I had only great experience with the administration and still do. Namely, when I returned home and was about to start working, I had to submit the transcripts to my employer, and I was pleased with the promptness and readiness to help by the Stanford administration.
When I was not studying in the library, I enjoyed visiting the Dish or hanging around the Hoover Tower. It was such a blessing to be able to live on such a beautiful campus.
The BEST thing about Stanford is the people you are surrounded by, and the residential education program which makes meeting and getting to know your peers easy. There is programming right in the dorms all the time, and since such a high percentage of students live on campus, there is a real culture of dorm programming being fun, exciting, and completely worth while.
It's amazing. The best and the brightest from everywhere. Admit weekend I talked middle east politics with a dude from Pakistan, then met a rock-climbing champion from somewhere in east oregon.
The best thing about Stanford is that there is always potential for interesting and intelligent conversations whether the people are drunk, high, or just having a regular weeknight dinner.
One thing I'd change is the proportion of international students--at least 25%. I'd also like the school to be located in a big city.
The school is just right in terms of size.
I spend most of my time at my dorm. I really like dorm life.
Stanford is very much into campus life. The college "town" is not really existent. Palo Alto shuts down every day around 8:00pm.
Stanford's administration makes a point of appearing very enthusiastic and involved in student life, but when there are complaints or problems, they don't really react efficiently or appropriately.
The selection process of the new Tree mascot was the biggest recent controversy on campus.
Is there a lot of school pride--yes and no.
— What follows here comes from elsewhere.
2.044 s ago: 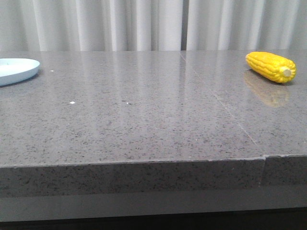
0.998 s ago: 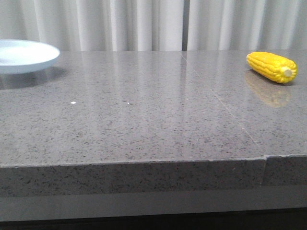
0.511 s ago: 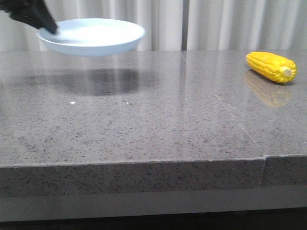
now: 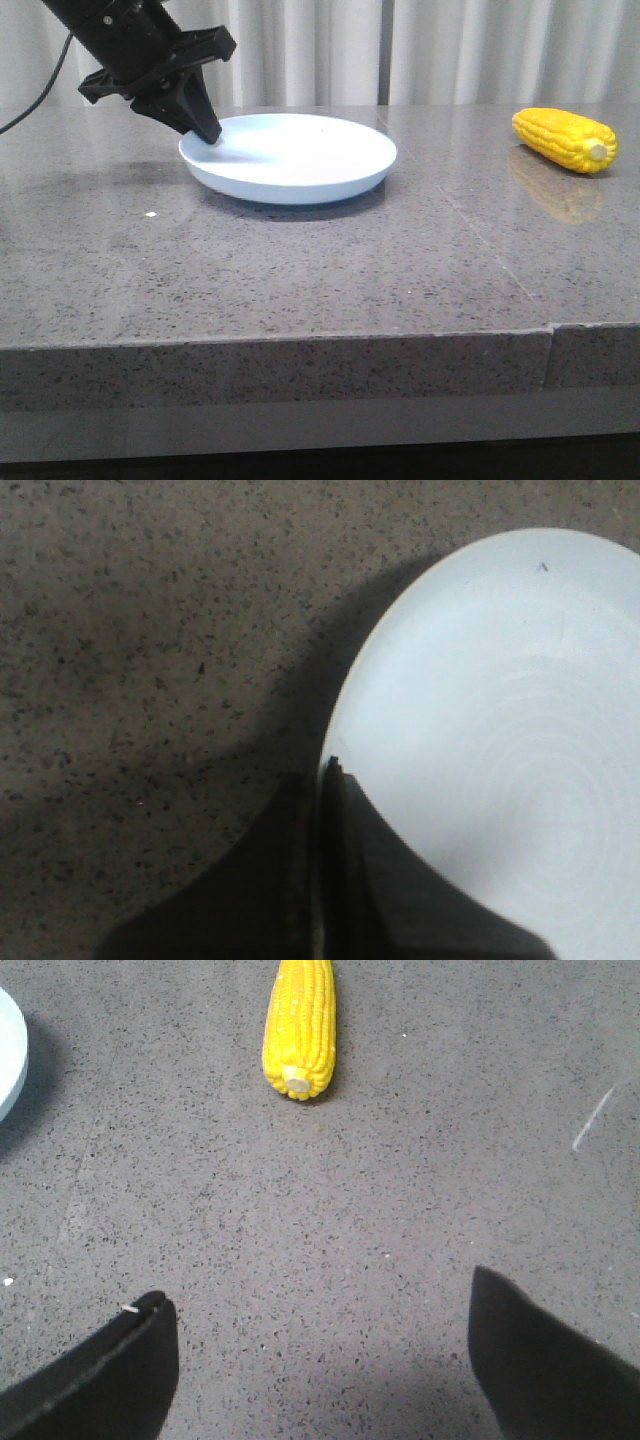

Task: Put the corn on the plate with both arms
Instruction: 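Slide the plate with the left gripper toward the table's middle, then release the plate and raise the left gripper away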

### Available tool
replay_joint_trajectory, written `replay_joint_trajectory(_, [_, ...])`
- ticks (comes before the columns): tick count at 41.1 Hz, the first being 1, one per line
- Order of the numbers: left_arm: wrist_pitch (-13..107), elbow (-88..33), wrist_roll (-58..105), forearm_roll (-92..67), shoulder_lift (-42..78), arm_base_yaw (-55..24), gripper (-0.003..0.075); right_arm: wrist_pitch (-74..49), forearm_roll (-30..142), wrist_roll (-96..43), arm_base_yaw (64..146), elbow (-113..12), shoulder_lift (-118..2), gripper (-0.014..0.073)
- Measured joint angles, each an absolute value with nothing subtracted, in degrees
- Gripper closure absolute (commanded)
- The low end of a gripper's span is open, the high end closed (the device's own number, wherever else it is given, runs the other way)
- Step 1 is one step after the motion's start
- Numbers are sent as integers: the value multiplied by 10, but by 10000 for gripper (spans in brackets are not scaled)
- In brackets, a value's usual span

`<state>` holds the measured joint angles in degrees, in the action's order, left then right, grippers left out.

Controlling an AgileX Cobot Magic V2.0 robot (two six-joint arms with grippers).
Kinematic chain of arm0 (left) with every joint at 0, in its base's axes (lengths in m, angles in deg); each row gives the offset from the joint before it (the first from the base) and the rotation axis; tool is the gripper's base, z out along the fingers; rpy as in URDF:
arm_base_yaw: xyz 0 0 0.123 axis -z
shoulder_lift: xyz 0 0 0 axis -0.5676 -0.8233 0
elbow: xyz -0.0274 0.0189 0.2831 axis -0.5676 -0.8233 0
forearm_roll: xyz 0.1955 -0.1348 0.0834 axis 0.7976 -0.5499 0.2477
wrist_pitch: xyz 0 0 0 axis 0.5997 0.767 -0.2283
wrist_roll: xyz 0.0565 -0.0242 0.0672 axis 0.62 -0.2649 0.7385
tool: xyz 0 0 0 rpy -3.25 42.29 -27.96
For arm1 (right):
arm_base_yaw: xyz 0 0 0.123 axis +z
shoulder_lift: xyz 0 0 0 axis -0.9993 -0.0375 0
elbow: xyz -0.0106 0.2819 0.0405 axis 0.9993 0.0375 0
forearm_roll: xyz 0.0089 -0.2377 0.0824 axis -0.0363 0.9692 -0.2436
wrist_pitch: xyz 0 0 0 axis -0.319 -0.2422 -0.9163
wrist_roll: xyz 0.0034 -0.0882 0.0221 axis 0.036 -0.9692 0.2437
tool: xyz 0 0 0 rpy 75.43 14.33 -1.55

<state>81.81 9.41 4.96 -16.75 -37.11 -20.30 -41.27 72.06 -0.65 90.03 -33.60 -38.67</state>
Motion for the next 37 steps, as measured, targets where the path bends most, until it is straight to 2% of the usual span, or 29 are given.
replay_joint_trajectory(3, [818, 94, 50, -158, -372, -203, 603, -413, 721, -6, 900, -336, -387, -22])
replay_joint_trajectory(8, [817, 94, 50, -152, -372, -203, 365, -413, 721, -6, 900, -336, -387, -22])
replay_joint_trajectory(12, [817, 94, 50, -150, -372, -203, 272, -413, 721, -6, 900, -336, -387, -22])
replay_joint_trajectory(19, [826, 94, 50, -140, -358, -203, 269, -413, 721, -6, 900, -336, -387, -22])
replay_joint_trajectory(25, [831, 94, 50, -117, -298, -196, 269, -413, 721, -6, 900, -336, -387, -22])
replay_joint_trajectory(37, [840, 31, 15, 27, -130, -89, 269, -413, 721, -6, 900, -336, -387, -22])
It's very polarized.
The best thing is filling out surveys. I'd change how few surveys there are.
The best thing about Stanford is the quality of the professors and students. You’re not just challenged by the academics, but by your peers as well. People feed off one another’s energy.
I spent a lot of my time on campus outdoors, either hanging out on Wilbur Field or studying at Moonbeams (coffee shop). As for Palo Alto, it’s a young town but not really a college town. We would go there for food, movies, and trivia night, but it certainly wasn’t the place to go for fun.
The biggest controversies on campus were around the Iraq War (there were big protests, especially early on), and around dining hall/residence employees, who would sometimes go on strike after being denied certain benefits by the administration. I doubt if either will be resolved anytime soon.
One experience I’ll remember forever is Full Moon on the Quad, when everyone heads to the main quad on campus and proceeds to watch (or partake) in a giant makeout fest. The tradition is that seniors kiss freshmen, but these days everyone seems to be involved. Some people are in costumes, some people are wearing nothing at all (thank you co-ops), and some people are playing instruments. It’s a good time.